Work instructions - The answer must be an exact copy of all the data below.

###

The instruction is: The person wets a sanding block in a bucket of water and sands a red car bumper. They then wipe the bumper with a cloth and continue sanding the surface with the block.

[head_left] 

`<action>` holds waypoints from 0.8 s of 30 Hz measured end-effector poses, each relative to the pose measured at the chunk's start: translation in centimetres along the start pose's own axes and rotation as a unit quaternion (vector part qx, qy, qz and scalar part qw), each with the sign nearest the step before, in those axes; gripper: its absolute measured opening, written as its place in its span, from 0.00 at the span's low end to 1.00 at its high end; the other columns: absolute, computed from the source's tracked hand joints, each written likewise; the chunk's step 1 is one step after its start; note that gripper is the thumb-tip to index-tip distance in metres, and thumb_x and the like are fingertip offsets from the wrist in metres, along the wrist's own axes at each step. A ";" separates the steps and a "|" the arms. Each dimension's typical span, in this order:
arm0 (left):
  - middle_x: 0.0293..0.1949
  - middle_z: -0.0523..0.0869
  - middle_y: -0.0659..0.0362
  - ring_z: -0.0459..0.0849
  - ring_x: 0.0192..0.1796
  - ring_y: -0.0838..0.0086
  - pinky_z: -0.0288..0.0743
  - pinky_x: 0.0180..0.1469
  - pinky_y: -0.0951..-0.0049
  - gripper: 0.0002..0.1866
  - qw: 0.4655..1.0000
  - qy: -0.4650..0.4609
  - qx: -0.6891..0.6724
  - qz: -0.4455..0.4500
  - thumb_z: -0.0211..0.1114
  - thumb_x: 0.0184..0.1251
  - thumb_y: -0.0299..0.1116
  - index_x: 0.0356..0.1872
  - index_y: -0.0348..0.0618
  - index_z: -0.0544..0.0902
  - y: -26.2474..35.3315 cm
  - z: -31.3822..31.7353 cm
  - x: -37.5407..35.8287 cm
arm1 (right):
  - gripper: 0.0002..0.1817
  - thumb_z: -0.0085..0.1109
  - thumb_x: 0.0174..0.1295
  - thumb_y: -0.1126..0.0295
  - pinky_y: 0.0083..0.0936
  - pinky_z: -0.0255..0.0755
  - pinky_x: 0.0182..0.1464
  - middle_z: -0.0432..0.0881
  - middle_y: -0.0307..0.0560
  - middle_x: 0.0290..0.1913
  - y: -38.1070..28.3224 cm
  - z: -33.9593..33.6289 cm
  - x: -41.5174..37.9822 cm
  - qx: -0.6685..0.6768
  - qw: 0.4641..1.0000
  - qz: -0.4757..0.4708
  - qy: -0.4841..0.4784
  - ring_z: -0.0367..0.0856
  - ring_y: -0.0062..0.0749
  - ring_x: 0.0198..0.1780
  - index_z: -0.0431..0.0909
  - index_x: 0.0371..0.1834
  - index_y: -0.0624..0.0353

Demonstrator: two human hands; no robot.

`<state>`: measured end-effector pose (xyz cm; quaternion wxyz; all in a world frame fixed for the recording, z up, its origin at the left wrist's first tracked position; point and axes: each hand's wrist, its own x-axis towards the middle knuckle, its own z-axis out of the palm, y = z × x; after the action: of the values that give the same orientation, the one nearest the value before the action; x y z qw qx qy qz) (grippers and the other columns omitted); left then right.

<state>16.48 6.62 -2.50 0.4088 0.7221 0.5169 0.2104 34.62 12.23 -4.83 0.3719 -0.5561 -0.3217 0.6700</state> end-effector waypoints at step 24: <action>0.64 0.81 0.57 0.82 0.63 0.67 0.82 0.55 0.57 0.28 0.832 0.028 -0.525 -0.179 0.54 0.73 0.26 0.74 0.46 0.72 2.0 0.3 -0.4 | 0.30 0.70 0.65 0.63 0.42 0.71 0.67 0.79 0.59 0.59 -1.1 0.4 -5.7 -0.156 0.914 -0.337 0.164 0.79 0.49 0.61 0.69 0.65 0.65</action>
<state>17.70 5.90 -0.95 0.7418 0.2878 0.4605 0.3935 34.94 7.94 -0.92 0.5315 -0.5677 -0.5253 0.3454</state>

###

Finished exercise -
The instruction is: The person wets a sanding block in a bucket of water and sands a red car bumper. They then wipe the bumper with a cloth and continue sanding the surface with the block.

[head_left] 

`<action>` holds waypoints from 0.8 s of 30 Hz measured end-effector poses, each relative to the pose measured at the chunk's start: translation in centimetres along the start pose's own axes and rotation as a unit quaternion (vector part qx, qy, qz and scalar part qw), each with the sign nearest the step before, in those axes; gripper: its absolute measured opening, written as its place in its span, from 0.00 at the span's low end to 1.00 at its high end; the other columns: absolute, computed from the source's tracked hand joints, each written likewise; the chunk's step 1 is one step after its start; note that gripper is the thumb-tip to index-tip distance in metres, and thumb_x and the like are fingertip offsets from the wrist in metres, along the wrist's own axes at each step. A ";" separates the steps and a "|" the arms. Each dimension's typical span, in this order:
arm0 (left):
  - middle_x: 0.0293..0.1949
  - middle_z: -0.0523..0.0869
  - middle_y: -0.0659..0.0362
  - ring_z: -0.0459..0.0849
  - ring_x: 0.0192..0.1796
  - ring_y: -0.0838..0.0086
  - pinky_z: -0.0288..0.0743
  - pinky_x: 0.0180..0.1469
  - pinky_y: -0.0951..-0.0049
  - gripper: 0.0002..0.1866
  - qw: 0.4655..1.0000
  - qy: -0.4650..0.4609
  - qx: -0.6891..0.6724
  - qz: -0.4455..0.4500
  - thumb_z: -0.0211..0.1114
  - thumb_x: 0.0184..0.1251
  - thumb_y: -0.0299..0.1116
  - index_x: 0.0356..0.1872
  - index_y: -0.0348..0.0618
  - index_z: -0.0544..0.0902
  - y: -26.2474..35.3315 cm
  - z: -31.3822..31.7353 cm
  - x: -37.5407..35.8287 cm
arm1 (right):
  - gripper: 0.0002..0.1817
  - thumb_z: -0.0085..0.1109
  - thumb_x: 0.0174..0.1295
  - thumb_y: -0.1126..0.0295
  - pinky_y: 0.0083..0.0936
  - pinky_z: -0.0255..0.0755
  - pinky_x: 0.0182..0.1464
  - middle_z: -0.0432..0.0881
  - middle_y: -0.0307..0.0560
  - middle_x: 0.0290..0.1913
  - y: -38.1070..28.3224 cm
  - z: -33.9593..33.6289 cm
  - x: -41.5174..37.9822 cm
  - qx: -0.6685..0.6768
  - qw: 0.4641..1.0000
  - qz: -0.4757..0.4708
  - qy: -0.4841..0.4784
  - ring_z: -0.0367..0.0856
  - ring_y: -0.0062..0.0749
  - ring_x: 0.0198..0.1780
  - index_z: -0.0431..0.0909
  - index_x: 0.0371..0.1834
  - index_y: -0.0624..0.0353

Demonstrator: two human hands; no robot.

`<state>`: measured end-effector pose (xyz cm; quaternion wxyz; all in a world frame fixed for the recording, z up, its origin at the left wrist's first tracked position; point and axes: each hand's wrist, its own x-axis towards the middle knuckle, its own z-axis out of the palm, y = z × x; after the action: of the values that give the same orientation, the one nearest the value before the action; x y z qw qx qy qz) (grippers and the other columns omitted); left then right.

<state>16.48 6.62 -2.50 0.4088 0.7221 0.5169 0.2104 34.62 12.23 -4.83 0.3719 -0.5561 -0.3217 0.6700</state> end-effector waypoints at step 24: <action>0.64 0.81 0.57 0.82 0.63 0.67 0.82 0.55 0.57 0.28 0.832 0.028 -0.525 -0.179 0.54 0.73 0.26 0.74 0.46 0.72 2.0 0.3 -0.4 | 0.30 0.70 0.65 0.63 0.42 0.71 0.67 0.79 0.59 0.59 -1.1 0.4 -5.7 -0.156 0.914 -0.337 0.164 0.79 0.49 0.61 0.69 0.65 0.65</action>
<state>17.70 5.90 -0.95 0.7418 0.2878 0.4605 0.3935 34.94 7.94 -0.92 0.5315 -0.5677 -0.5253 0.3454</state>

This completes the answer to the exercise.